At his centenary speech marking the 100th anniversary of the CCP on July 1st, 2021, Xi declared that China had "realized the first centenary goal of building a moderately prosperous society in all respects." Beyond 2021, the PRC will use the "moderately prosperous society" as the basis for Xi’s "two-stage" plan to achieve national rejuvenation by the PRC's centenary in 2049. In the first stage, from 2021 to 2035, the Party aims for the PRC to "basically" meet its initial thresholds for becoming a "great modern socialist country." In this stage, the PRC will likely continue to prioritize economic development as "the central task," but rather than rapid economic growth, it will seek to address its uneven economic development and inequalities that Beijing recognized as the new "principal contradiction" in PRC society in the "New Era." By 2035, the PRC will also seek to increase its economic and technological strength to become a "global leader in innovation" and aim to "basically" complete its military modernization. The PRC will also seek to significantly strengthen its cultural "soft power" and improve its domestic rule of law and governance systems.
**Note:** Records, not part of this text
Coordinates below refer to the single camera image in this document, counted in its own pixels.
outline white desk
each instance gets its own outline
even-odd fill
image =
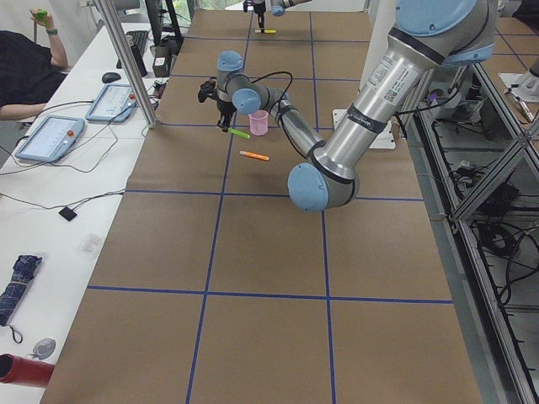
[[[147,24],[125,24],[125,31],[146,28]],[[117,56],[106,29],[102,29],[47,106],[94,99],[103,87],[101,76],[104,72],[116,71],[116,61]],[[155,80],[151,72],[151,61],[150,52],[147,51],[145,62],[148,76],[144,78],[147,88]],[[118,82],[127,82],[123,71],[117,72],[123,77]],[[88,108],[89,104],[81,104],[50,112],[84,117]],[[87,123],[77,144],[85,142],[103,127],[102,124]],[[124,124],[112,126],[118,142],[91,173],[45,165],[22,173],[0,176],[0,192],[40,205],[53,206],[123,189],[141,150],[144,141],[141,133],[145,127],[146,121],[141,111],[136,109]],[[58,163],[88,170],[114,141],[111,130],[106,129]],[[8,159],[0,173],[18,170],[20,167]],[[11,330],[8,327],[0,328],[2,354],[25,356],[32,352],[35,343],[42,338],[54,338],[57,348],[46,362],[57,361],[120,198],[116,195],[92,200],[77,209],[78,217],[68,222],[58,215],[60,209],[42,210],[0,196],[0,293],[11,279],[12,267],[19,255],[34,254],[43,257],[35,279],[9,320],[23,333],[24,341],[21,344],[15,343]],[[97,237],[100,244],[88,253],[83,251],[81,244],[90,235],[92,238]],[[44,391],[40,388],[0,384],[3,404],[37,403]]]

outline red cylinder
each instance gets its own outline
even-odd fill
[[[46,387],[54,364],[21,358],[10,353],[0,355],[0,382],[31,387]]]

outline person's arm
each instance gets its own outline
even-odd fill
[[[39,21],[33,16],[30,17],[30,19],[32,19],[36,24],[46,28],[47,35],[49,36],[49,43],[51,44],[51,65],[54,67],[58,67],[59,69],[67,68],[69,65],[67,63],[66,50],[64,49],[64,45],[62,44],[61,39],[58,36],[58,32],[54,25],[54,19],[52,18],[52,16],[48,14],[43,18],[42,21]]]
[[[0,107],[0,120],[24,120],[38,115],[45,104],[10,104]]]

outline orange marker
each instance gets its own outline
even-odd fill
[[[244,150],[240,150],[239,154],[245,157],[256,158],[257,160],[264,160],[265,162],[268,162],[270,159],[268,156],[264,156],[262,154],[256,154],[256,153],[252,153],[250,151],[244,151]]]

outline blue umbrella
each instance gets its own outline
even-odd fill
[[[15,310],[19,300],[23,297],[28,283],[34,278],[34,271],[41,263],[42,258],[34,255],[19,255],[19,259],[13,266],[13,275],[6,290],[0,296],[0,326],[8,324],[9,317]],[[15,329],[11,327],[13,340],[16,343],[23,342],[23,336],[18,332],[20,339],[15,337]]]
In the second stage from 2035 to 2049, the PRC aims to complete its development and attain national rejuvenation, realizing an international status that Xi describes as a "global leader in terms of comprehensive national strength and international influence." A renewed PRC will have attained—among the Party's many goals—its objectives to field a "world-class" military and assume a leading position within an international order revised in line with the PRC's overall foreign policy goal to establish what it refers to as a "community of common destiny (人类命运共同体)," or the PRC's preferred official English translation "community with a shared future for mankind."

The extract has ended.